Handicap International awarded Nansen Medal
The United Nations High Commissioner for Refugees announced Tuesday that the Nansen Medal will be awarded this year to the Franco-Belgian non-governmental organization Handicap International for its outstanding work with refugees.
High Commissioner Sadako Ogata will present the Nansen Medal at a ceremony Friday (4 October) at the Palais des Nations in Geneva to Dr. Jean-Baptiste Richardier, co-director and co-founder of Handicap International, and Patrick Segal, its vice president, who also is France's inter-ministerial delegate for handicapped people. They will accept the award on behalf of the organization.
In announcing this year's winner, Ogata underlined the extraordinary service of Handicap International to refugees as well as the enormous contribution the organization has made to the elimination of landmines.
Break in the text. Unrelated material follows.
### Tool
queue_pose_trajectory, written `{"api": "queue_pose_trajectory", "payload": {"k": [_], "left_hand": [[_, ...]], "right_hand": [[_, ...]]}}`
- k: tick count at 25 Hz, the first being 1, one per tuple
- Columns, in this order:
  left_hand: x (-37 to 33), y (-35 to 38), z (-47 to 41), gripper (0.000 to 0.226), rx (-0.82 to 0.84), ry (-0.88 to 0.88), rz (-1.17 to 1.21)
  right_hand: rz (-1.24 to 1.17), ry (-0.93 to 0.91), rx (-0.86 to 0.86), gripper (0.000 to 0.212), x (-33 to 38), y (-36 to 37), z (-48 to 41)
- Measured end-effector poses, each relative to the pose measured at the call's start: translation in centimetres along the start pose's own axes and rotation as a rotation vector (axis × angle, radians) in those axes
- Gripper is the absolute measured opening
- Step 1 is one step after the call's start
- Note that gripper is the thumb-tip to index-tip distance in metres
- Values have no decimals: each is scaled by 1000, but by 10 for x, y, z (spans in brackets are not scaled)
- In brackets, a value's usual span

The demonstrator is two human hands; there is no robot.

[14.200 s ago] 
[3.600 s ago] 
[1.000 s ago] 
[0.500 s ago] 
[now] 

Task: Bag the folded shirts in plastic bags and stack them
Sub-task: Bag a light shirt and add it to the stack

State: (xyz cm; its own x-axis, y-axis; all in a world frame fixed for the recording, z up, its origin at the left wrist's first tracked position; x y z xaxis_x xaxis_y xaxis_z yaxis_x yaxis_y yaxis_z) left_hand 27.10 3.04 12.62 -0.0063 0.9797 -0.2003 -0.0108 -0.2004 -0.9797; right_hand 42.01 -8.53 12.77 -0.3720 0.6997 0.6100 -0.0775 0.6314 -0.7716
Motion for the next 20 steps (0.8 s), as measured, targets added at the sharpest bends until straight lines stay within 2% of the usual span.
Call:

"Wars leave a huge legacy when they end: these landmines don't know the difference between a soldier and a child,"declared the High Commissioner. "This abominable menace represents one of the biggest hurdles for UNHCR's repatriation programmes. Without Handicap International, hundreds of handicapped repatriated refugees from Cambodia, Mozambique and Bosnia could not have started a new life. My organization is greatly indebted to Handicap International."
Handicap International focuses its work on handicapped persons in developing countries. Doctors, physiotherapists and orthopaedic specialists of Handicap International work in all areas of conflict, helping those who have lost limbs due to wars or landmines. Two of its staff were killed while working in Afghanistan and Kurdistan.
Handicap International provides protheses to the victims; for the most part these are manufactured in the area using local materials. The organization also has rehabilitation and reintegration programmes for the handicapped.
Handicap International was established in 1982 in response to the refugee crisis in Cambodia. The organization, which has branches in France, Belgium, Denmark, United States and in Switzerland, is active in 35 countries in Africa, Asia, Central and South America and in Eastern Europe.
UNHCR and Handicap International have worked closely for fifteen years on special programmes for handicapped refugees and returnees, as well as on awareness programmes on landmines. The organization works with UNHCR in Afghanistan, Ethiopia, former Yugoslavia, Mozambique and Tanzania. Handicap International is very active in the international campaign for a total ban on anti-personnel landmines.
The Nansen Medal this year includes a financial award of $100,000 - a gift from the Norwegian government. This sum must be spent on a project for refugees or internally displaced persons, in consultation with UNHCR.
The Nansen Medal is named after the Norwegian diplomat and explorer Fridtjof Nansen, the first High Commissioner for Refugees under the League of Nations. It was created to focus attention on refugees and to give new impetus to the need for international support for forcibly displaced persons.
The Nansen Committee, which is chaired by Ogata, is composed of members designated by the Governments of Norway and Switzerland, and of representatives from the Council of Europe and the International Council of Voluntary Agencies.
Friday's award ceremony is open to the media and will be held in Salle XVIII, Palais des Nations, at 1300.